The admission shocks me with its clarity. Not the hollow devotion ApexCorp programmed into my cells, but something more complex, more painful, more real. I love her—her strength, her fear, her stubborn resilience, the way she tries to hide her softness behind layers of practical cynicism. I love her not because I was made to, but because I have come to know her through our bond and found her worthy of everything I am.

But for her, the bond remains a burden. An invasion. A complication she never asked to bear.

The realization cuts deeper than any physical wound. True devotion—not the simplistic version ApexCorp encoded into me, but the genuine article that has grown in the space between programming and choice—would prioritize her well-being above all else. Above my existence. Above the bond itself.

What if I could set her free?

The thought crystallizes, terrible and necessary. I trace the air above her face with a tendril, not touching, just following the contours of her features. If I could absorb her pain, her fear, her burden, I would do so without hesitation. If I could give her back the life she had before me...

The possibility haunts me as she sleeps. ApexCorp created the bond, but they also created me. Perhaps there is some flaw in their design, some weakness I could exploit. The bond draws its strength from my life force—if I were to... diminish... that force, perhaps the connection would weaken, break, free her from this unwanted tether.

It would likely destroy me in the process. But if it gave her peace, if it gave her freedom, would that not be the ultimate expression of the love I feel for her?

The question torments me through the long hours of her rest, even as my tendrils continue their gentle, protective vigil around her sleeping form.

9

Mine to Keep (If You Choose)

Jhorn

Kayleesleepsforthreehours, but I experience every moment with acute awareness. Her exhaustion runs too deep for nightmares, leaving her mind open through our bond in ways that make concentration nearly impossible. I feel the gentle rhythm of her dreams, the way her subconscious processes the day’s events—including vivid replays of our earlier encounter that send heat cascading through my systems and leave me aching with need.

Watching her sleep becomes an exercise in exquisite torture. Her jumpsuit has shifted during rest, revealing the elegant line of her collarbone and the soft hollow at the base of her throat where her pulse beats steadily. My enhanced vision tracks every detail—the rise and fall of her chest, the way her lips part slightly in sleep, the tantalizing glimpse of skin where her clothing has pulled away from her body.

I want to touch her so badly it’s become a physical ache. My tendrils extend without permission, drawn by her warmth like magnets to metal. I stop them just short of contact, but one rebellious appendage traces the air above her exposed skin, following the graceful curve from throat to shoulder. Even without touching, I can sense her body heat, catch the subtle scent of her arousal still lingering from our earlier encounter.

The need to touch her, to taste her, to bury myself in her warmth and never surface again—it’s overwhelming.
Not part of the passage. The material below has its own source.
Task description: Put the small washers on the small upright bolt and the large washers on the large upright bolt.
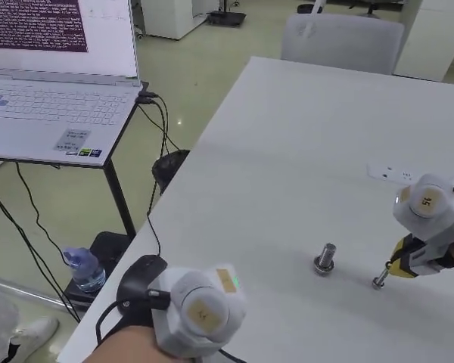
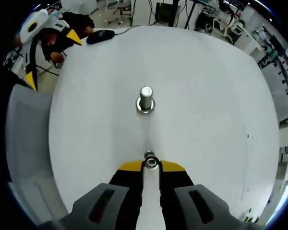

ApexCorp designed me for bonding, for protection, for pleasure-giving, but they never programmed me to want someone this desperately. This hunger that claws at my chest, this need that has nothing to do with duty and everything to do with the way she gasps when I touch her just right.

My secondary appendages seem to have developed their own opinions about appropriate behavior. While I struggle to maintain respectful distance, they keep extending toward her sleeping form like curious pets seeking attention. One actuallymanages to brush against her hair before I catch it, and the silken texture nearly makes me lose control entirely.

“Behavioral modifications urgently required,” I mutter to myself, forcibly retracting the wayward tendril.

But even in sleep, she responds to my proximity. Her breathing deepens, her body unconsciously shifts toward my warmth, and through our bond I feel the edges of dreams that feature my touch in ways that make my bioluminescence pulse with involuntary rhythm.